We’re Dying from Cancers – Why That’s a Good Thing

Fountain of Eternal Life, Cleveland, Ohio
Everyone is going to die. That’s not the “good thing”, just inevitable. Medicine and public health efforts have defeated many common causes of death, at least in wealthier countries. We don’t die from the traditional “childhood diseases” like measles. Smallpox is gone and India is about to be declared free of polio. Less and less is the flu, bubonic plague, even AIDS a massive killer. With reduced cigarette smoking, life expectancy has gone up. Hearts can be repaired and we see deaths from heart disease decline. Overweight contributes to heart disease and is still fairly intractable, but I hope we’ll make progress there, too. Why is cancer still our bane?

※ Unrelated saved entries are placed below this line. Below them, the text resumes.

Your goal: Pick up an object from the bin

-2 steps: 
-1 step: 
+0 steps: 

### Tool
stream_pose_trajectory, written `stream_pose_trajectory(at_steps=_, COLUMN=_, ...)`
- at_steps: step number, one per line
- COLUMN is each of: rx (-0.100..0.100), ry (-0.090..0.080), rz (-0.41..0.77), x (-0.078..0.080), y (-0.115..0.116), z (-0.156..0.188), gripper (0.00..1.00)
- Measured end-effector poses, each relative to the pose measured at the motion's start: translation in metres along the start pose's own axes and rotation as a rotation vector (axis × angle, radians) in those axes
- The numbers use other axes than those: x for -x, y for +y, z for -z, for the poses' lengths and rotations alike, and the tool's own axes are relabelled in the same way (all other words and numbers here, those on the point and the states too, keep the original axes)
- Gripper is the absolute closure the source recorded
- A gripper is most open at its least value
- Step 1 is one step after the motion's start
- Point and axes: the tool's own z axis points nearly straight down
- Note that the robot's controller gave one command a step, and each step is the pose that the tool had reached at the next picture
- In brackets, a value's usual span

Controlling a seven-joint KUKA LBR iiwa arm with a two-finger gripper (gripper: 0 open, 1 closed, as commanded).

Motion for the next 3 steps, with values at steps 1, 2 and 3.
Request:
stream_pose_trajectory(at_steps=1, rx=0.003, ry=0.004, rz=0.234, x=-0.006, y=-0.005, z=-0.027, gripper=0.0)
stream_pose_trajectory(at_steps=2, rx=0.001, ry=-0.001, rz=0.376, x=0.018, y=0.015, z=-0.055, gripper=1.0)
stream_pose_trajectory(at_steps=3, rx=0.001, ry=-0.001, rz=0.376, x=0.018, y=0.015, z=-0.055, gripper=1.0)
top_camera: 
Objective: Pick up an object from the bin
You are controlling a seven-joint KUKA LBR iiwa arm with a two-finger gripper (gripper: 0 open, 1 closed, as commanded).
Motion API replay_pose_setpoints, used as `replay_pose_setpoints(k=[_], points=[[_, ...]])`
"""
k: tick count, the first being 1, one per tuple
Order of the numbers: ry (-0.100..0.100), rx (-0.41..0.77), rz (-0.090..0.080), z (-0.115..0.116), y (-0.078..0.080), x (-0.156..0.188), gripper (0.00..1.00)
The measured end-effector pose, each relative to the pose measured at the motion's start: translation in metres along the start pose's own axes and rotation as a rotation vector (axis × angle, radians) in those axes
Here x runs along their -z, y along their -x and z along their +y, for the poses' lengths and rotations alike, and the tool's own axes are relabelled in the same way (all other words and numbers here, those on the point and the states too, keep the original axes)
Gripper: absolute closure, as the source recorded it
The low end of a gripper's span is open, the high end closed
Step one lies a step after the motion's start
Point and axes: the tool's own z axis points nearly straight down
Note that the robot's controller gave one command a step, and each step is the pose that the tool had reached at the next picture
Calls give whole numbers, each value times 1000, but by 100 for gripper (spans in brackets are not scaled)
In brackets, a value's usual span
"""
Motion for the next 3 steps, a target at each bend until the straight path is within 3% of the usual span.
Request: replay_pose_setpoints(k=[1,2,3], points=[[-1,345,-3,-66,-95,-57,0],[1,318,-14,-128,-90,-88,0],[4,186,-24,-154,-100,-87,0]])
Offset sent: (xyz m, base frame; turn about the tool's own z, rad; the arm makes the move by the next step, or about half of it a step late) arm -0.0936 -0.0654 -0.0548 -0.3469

Cancer is a large category of diseases. Some are easier to attack than others. Recent discoveries reveal that one cancer in five seems to be caused by bacteria or viruses. As the vaccine against human papilloma virus shows, we are defeating these cancers. Some cancers are caused by synthetic chemicals. While this source is surprisingly small, better understanding and regulation will reduce it as a cause. There is encouraging progress fighting childhood and early-stage cancers. They can often be held off indefinitely.
But cancer is the flip-side of being alive. As pointed out by George Johnson at http://nyti.ms/1kv90ty, “for most cancers the only identifiable cause is entropy, the random genetic mutations that are an inevitable part of multicellular life.” In other words, aging. He offers the arresting image of each of us as a colony of symbiotic cells, each type too specialized today to live independently, but each still retaining the ability to evolve. When a group of cells starts to out-compete the rest of its body’s ecosystem, it’s a cancer.
So if you live long enough and outwit the other causes of death, cancer is what will get you in the end. But not for a very long time. That’s why it’s a good thing.